Staged reduction of gastroschisis using preformed silos: practicalities and problems.
Lansdale N., Hill R., Gull-Zamir S., Drewett M., Parkinson E., Davenport M., Sadiq J., Lakhoo K., Marven S.
PURPOSE: Previous single-center studies have reported favorable outcomes when preformed silos (PFS) are used for the staged reduction of gastroschisis. The aim of this study was to assess the frequency and nature of complications associated with PFS in a large population and provide an insight into the practicalities of their routine use.
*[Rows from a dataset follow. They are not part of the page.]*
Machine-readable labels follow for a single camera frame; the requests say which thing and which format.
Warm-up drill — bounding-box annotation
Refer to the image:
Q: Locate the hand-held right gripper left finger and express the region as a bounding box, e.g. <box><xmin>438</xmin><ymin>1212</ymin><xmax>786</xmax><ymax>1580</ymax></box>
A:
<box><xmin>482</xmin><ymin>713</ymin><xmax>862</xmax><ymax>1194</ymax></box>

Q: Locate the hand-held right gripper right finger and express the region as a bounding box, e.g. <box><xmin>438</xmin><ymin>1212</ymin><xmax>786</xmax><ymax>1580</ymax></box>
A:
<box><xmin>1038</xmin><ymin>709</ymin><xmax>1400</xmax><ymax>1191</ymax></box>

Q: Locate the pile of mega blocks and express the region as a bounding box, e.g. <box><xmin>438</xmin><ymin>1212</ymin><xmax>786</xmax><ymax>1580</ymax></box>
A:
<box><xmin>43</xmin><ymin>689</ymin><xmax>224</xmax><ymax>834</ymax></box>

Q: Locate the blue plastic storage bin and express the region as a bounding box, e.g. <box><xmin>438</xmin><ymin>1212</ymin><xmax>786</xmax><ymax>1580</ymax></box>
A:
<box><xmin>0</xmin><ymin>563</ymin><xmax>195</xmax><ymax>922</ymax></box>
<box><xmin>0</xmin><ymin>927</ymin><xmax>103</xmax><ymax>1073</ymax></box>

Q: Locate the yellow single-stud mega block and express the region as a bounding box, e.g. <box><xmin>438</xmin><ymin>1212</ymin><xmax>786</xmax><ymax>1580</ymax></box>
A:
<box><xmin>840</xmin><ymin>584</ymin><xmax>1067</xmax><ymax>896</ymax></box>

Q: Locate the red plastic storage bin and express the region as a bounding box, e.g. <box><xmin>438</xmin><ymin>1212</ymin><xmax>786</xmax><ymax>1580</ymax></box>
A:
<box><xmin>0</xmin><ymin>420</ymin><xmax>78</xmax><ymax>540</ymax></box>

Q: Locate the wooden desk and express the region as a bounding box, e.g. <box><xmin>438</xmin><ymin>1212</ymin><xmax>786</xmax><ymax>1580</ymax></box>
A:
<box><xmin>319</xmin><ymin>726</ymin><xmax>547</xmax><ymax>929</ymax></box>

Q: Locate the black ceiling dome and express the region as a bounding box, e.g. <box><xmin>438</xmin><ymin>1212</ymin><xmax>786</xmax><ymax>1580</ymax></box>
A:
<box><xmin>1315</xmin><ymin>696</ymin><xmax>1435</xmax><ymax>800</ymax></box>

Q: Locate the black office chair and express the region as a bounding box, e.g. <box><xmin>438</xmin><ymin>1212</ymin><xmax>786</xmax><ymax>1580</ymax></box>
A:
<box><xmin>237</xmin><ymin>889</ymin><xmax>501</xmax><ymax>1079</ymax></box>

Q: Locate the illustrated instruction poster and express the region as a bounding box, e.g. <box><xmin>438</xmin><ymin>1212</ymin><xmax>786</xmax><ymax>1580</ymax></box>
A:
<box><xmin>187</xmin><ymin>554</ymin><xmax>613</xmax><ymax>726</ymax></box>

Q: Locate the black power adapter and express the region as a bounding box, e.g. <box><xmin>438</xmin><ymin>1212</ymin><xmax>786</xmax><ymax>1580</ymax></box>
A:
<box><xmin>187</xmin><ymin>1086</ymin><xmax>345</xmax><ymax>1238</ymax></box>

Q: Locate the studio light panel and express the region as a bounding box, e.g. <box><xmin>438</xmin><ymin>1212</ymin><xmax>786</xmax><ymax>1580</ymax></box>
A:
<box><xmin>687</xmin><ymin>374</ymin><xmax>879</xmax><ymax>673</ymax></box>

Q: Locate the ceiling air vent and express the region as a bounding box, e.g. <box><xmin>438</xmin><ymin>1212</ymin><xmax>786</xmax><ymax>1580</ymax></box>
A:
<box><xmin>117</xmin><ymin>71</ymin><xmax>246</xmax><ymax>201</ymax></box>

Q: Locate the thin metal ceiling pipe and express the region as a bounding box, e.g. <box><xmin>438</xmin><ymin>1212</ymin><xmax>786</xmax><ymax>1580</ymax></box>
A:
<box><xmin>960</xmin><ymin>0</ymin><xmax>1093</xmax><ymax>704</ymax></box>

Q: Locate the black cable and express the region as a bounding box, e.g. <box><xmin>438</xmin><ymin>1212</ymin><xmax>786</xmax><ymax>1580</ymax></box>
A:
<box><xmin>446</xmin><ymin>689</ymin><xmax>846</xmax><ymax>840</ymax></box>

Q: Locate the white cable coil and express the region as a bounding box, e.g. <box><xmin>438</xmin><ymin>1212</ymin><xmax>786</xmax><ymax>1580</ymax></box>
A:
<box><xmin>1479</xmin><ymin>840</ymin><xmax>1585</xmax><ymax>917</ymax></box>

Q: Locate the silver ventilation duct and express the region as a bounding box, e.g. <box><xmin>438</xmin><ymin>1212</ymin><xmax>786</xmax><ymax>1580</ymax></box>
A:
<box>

METHODS: A retrospective review was carried out of all cases of gastroschisis managed with PFS in 4 UK neonatal surgical units for a 6-year period. RESULTS: One hundred fifty infants were included, and 139 (92.7%) silos were applied at cot side (no sedation, n = 93). Median silo size was 4 cm, and time of application was 2.5 hours. Enlarging the defect by incision of fascia was required in 17 (11%). Defect closure was performed at a median of 4 days (0-47) with 93 (62%) being at cot side. Methods of closure were adhesive strips/dressings (n = 94), sutures (n = 48), and patch (n = 8). Discoloration of the viscera occurred in 16 (11%), managed successfully by simple methods (change of PFS, aspirating the stomach, or incision of the defect fascia) (n = 8), conversion to operative silo (n = 3), and operative reduction (n = 1). Four required bowel resection. Other complications included missed atresia (n = 5; 3.3%) and nectrotizing enterocolitis (n = 11; 7%). There were 5 deaths in the series (3.3%). CONCLUSIONS: Staged reduction of gastroschisis with PFS is simple, convenient, and safe. The low rates of associated complications and mortality appear favorable when compared to infants managed with more traditional techniques. We recommend that PFS should be used for the routine management of gastroschisis.